All of the data, word for word and free of pictures, is the expected result.

- Opening Delimiter -

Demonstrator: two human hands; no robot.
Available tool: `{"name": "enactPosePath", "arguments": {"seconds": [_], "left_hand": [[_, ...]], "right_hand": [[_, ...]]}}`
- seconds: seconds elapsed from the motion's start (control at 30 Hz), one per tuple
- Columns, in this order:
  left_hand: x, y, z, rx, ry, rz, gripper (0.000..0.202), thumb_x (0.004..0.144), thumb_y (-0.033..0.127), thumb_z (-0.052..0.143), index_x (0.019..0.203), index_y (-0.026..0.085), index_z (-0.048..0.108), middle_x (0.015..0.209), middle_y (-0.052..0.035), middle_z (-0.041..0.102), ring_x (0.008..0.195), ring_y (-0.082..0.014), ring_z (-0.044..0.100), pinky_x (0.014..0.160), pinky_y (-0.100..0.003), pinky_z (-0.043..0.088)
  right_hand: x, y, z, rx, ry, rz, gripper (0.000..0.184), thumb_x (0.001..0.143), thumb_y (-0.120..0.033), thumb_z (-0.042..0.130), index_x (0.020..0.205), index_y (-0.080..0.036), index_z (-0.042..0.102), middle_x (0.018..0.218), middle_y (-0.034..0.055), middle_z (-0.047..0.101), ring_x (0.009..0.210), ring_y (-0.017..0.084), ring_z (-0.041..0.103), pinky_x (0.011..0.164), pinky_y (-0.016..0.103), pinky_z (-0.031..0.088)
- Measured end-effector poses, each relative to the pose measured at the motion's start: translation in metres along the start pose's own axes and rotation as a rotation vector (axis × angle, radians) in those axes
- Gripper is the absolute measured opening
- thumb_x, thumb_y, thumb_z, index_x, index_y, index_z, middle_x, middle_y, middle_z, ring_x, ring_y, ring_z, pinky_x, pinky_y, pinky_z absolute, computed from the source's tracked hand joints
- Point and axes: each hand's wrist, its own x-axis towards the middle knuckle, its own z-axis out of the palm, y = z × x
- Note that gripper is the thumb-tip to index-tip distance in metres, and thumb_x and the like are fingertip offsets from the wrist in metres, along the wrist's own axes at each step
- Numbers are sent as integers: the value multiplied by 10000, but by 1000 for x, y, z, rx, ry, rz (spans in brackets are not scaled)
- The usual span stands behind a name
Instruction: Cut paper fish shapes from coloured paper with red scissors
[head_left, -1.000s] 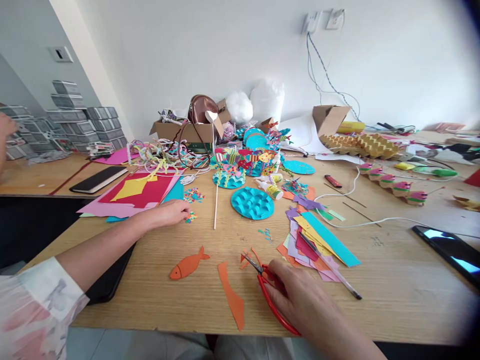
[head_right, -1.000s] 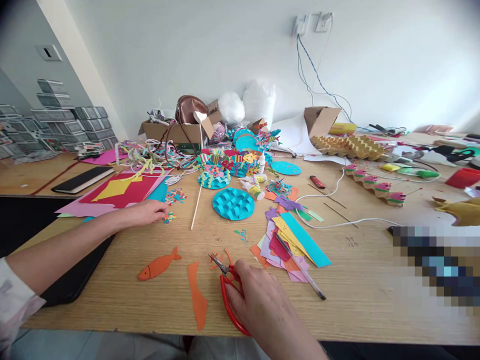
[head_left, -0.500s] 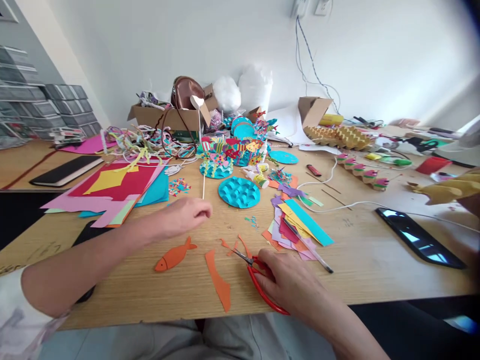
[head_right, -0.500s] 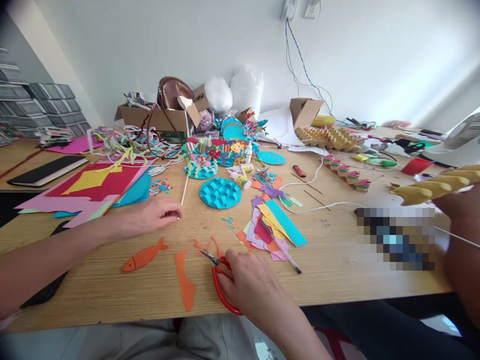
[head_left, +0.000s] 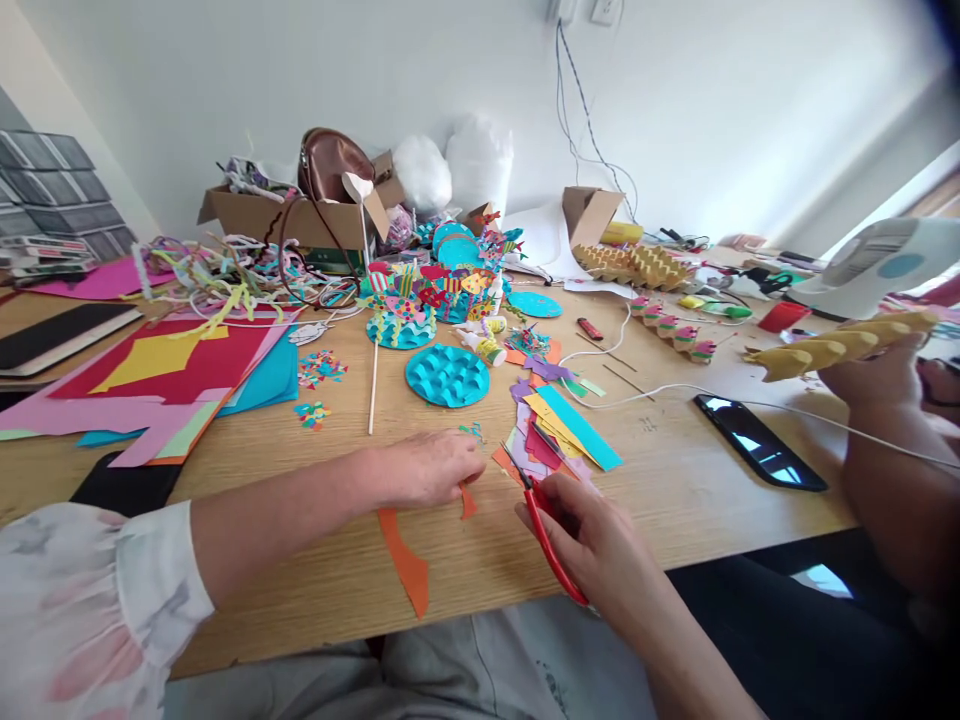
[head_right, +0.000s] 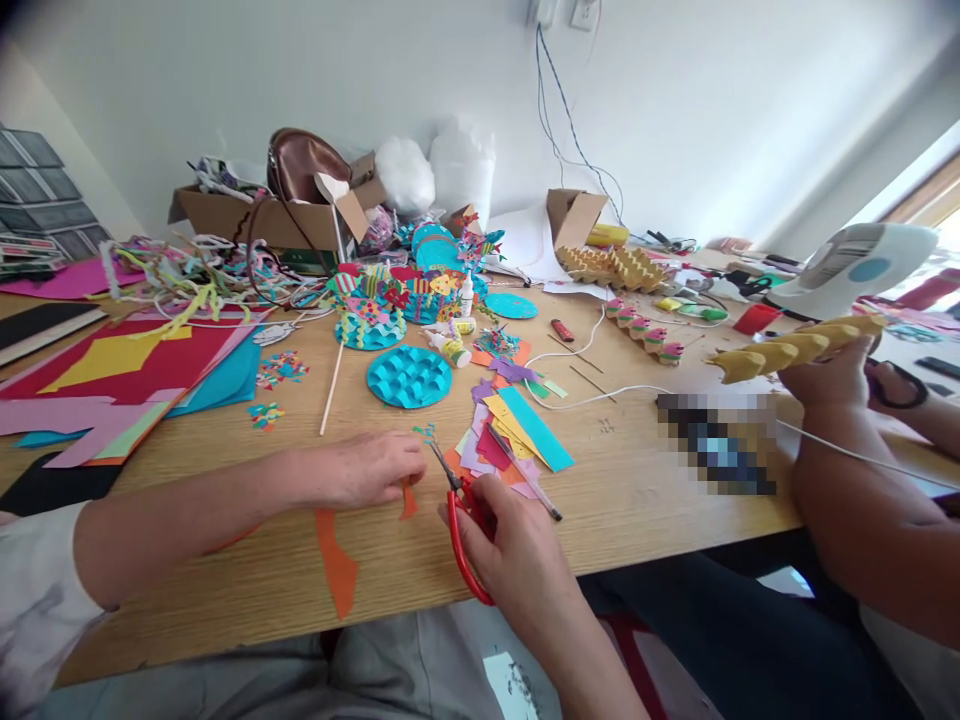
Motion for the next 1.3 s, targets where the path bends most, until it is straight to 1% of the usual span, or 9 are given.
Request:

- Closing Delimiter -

» **Task solution**
Demonstrator: two human hands; no robot.
Available tool: `{"name": "enactPosePath", "arguments": {"seconds": [_], "left_hand": [[_, ...]], "right_hand": [[_, ...]]}}`
- seconds: seconds elapsed from the motion's start (control at 30 Hz), one per tuple
- Columns, in this order:
  left_hand: x, y, z, rx, ry, rz, gripper (0.000..0.202), thumb_x (0.004..0.144), thumb_y (-0.033..0.127), thumb_z (-0.052..0.143), index_x (0.019..0.203), index_y (-0.026..0.085), index_z (-0.048..0.108), middle_x (0.015..0.209), middle_y (-0.052..0.035), middle_z (-0.041..0.102), ring_x (0.008..0.195), ring_y (-0.082..0.014), ring_z (-0.044..0.100), pinky_x (0.014..0.160), pinky_y (-0.100..0.003), pinky_z (-0.043..0.088)
  right_hand: x, y, z, rx, ry, rz, gripper (0.000..0.184), thumb_x (0.001..0.143), thumb_y (-0.120..0.033), thumb_z (-0.042..0.130), index_x (0.020..0.205), index_y (-0.080..0.036), index_z (-0.042..0.102), middle_x (0.018..0.218), middle_y (-0.034..0.055), middle_z (-0.047..0.101), ring_x (0.009..0.210), ring_y (-0.017..0.084), ring_z (-0.041..0.103), pinky_x (0.011..0.164), pinky_y (-0.016..0.103), pinky_z (-0.031..0.088)
- Measured end-effector poses, each relative to the pose measured at the motion's start: translation in metres along the start pose's own axes and rotation as a rotation vector (axis × angle, radians) in those axes
- Gripper is the absolute measured opening
- thumb_x, thumb_y, thumb_z, index_x, index_y, index_z, middle_x, middle_y, middle_z, ring_x, ring_y, ring_z, pinky_x, pinky_y, pinky_z absolute, computed from the source's tracked hand joints
- Point and axes: each hand's wrist, its own x-axis towards the middle knuckle, its own z-axis out of the palm, y = z × x
- Note that gripper is the thumb-tip to index-tip distance in metres, and thumb_x and the like are fingertip offsets from the wrist in metres, along the wrist's own axes at each step
- Numbers are sent as integers: the value multiplied by 10000, but by 1000 for x, y, z, rx, ry, rz (spans in brackets are not scaled)
- The usual span stands behind a name
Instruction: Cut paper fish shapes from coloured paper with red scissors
[head_left, -1.000s] 
[head_right, -1.000s] 
[head_left, -0.500s] 
[head_right, -0.500s] 
[head_left, +0.000s] 
[head_right, +0.000s] 
Motion for the next 1.3 s, targets where the path bends most, until it is straight to 1% of the usual span, or 9 are given.
Request:

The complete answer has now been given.